In tunnel engineering, it is important to understand the influence of schistose structure on the failure strength of chlorite schist. To explore the strength control factors of chlorite schist, this ...paper firstly analyzes the mineral composition and meso structure of chlorite schist of different weathering states. The results show that the mineral composition of chlorite schist is changed during the weathering process, and that chlorite is an anisotropic rock mass. Next, a series of uniaxial compressive tests were conducted on chlorite schist samples with different bedding angles (the angle between bedding plane and loading direction; θ=0°, 15°, 30°, 45°, 60°, 75°, and 90°), moisture conditions (dry and saturated), and weathering states (strongly weathered and weakly weathered).
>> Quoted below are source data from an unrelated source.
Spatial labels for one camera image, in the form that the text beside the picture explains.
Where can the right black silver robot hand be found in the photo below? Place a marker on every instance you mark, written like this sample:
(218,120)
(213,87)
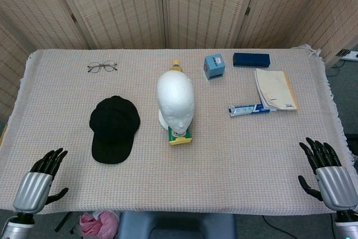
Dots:
(332,183)

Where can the small light blue box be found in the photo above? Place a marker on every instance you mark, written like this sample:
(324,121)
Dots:
(214,66)

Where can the beige woven tablecloth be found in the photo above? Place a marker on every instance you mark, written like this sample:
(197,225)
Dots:
(223,160)

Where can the pink plastic bag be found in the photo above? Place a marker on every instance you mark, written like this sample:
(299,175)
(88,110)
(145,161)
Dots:
(98,223)

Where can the cream notebook with orange edge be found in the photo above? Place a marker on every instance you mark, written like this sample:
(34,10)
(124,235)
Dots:
(275,88)

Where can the yellow capped bottle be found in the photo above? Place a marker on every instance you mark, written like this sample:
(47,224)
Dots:
(176,66)

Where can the woven bamboo folding screen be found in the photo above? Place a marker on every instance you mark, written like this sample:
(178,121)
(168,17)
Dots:
(117,6)

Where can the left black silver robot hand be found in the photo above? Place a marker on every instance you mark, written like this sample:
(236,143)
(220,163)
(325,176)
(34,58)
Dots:
(33,185)

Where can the black stick on floor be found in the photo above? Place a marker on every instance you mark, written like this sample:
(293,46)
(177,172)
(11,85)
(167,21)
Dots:
(62,222)

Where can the black baseball cap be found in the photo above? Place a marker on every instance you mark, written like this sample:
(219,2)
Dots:
(113,130)

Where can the white power strip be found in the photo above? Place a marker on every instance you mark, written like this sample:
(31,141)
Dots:
(348,53)

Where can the dark blue glasses case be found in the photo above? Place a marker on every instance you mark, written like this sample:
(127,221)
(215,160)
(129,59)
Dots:
(251,59)

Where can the green yellow carton box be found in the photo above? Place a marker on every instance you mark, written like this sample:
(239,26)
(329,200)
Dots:
(180,138)

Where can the blue padded chair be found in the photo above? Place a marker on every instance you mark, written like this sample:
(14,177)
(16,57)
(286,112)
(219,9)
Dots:
(179,226)

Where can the white foam mannequin head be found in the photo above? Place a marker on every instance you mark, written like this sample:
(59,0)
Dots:
(174,96)

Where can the thin metal frame eyeglasses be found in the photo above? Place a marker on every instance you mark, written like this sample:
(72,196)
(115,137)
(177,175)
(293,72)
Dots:
(102,66)
Based on the test data, the authors discussed the change laws of the rock strength with bedding angle, weathering state, and moisture condition. The main results are as follows: Chlorite schist is a low-anisotropy rock mass, whose compressive strength exhibited a V-shaped trend with the growing bedding angle; the schistose structure is the internal cause of the deformation and the anisotropic or transversely isotropic strength of the schist; the schistose structure is reshaped and further damaged by external factors (e.g. water softening and weathering effects) in engineering. The research findings help to improve the rock stability and support design in tunnel engineering.